__What is expected__:
Show every line below where "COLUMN" can be found.

__Dataset excerpt__:
--------------------------------
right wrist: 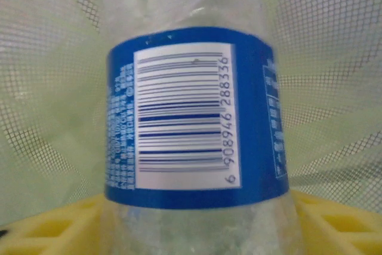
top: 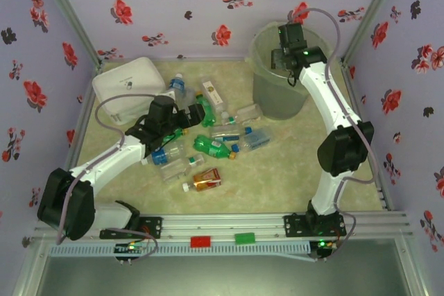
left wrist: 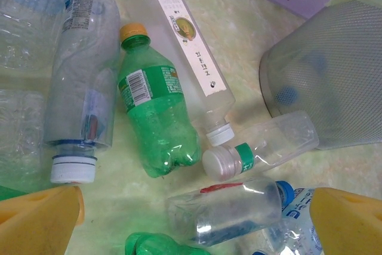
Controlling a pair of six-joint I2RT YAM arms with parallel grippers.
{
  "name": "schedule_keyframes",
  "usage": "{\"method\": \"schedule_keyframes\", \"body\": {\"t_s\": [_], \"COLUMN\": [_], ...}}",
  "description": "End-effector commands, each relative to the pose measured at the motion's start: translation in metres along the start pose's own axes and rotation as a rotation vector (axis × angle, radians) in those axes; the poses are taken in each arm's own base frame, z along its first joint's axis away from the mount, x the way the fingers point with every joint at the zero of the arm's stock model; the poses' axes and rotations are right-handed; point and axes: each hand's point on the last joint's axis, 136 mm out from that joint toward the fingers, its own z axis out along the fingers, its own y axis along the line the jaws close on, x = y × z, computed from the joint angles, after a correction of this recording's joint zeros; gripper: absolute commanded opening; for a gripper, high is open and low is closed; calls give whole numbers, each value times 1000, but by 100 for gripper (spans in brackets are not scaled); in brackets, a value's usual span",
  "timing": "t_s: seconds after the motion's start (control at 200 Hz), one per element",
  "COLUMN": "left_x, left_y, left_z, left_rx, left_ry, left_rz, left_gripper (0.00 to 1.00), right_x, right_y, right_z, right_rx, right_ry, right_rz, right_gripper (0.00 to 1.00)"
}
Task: Put the plastic bottles in the bin
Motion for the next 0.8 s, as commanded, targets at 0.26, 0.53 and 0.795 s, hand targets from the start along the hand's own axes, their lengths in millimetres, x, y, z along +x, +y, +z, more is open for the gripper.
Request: {"method": "schedule_keyframes", "body": {"t_s": [0.26, 0.53, 0.795], "left_x": [-6, -7, 34], "left_y": [-9, -11, 8], "left_z": [-1, -6, -27], "left_rx": [16, 3, -63], "left_ry": [0, 30, 221], "left_rz": [16, 113, 252], "left_gripper": [100, 100, 100], "right_x": [-49, -19, 63], "right_y": [-4, 63, 127], "right_z": [-86, -145, -138], "right_rx": [-110, -432, -622], "right_ry": [-267, -370, -243], "right_rz": [87, 9, 11], "right_gripper": [100, 100, 100]}}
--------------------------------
__Answer__:
  "usage": "{\"method\": \"schedule_keyframes\", \"body\": {\"t_s\": [_], \"COLUMN\": [_], ...}}",
  "COLUMN": "left_x, left_y, left_z, left_rx, left_ry, left_rz, left_gripper (0.00 to 1.00), right_x, right_y, right_z, right_rx, right_ry, right_rz, right_gripper (0.00 to 1.00)"

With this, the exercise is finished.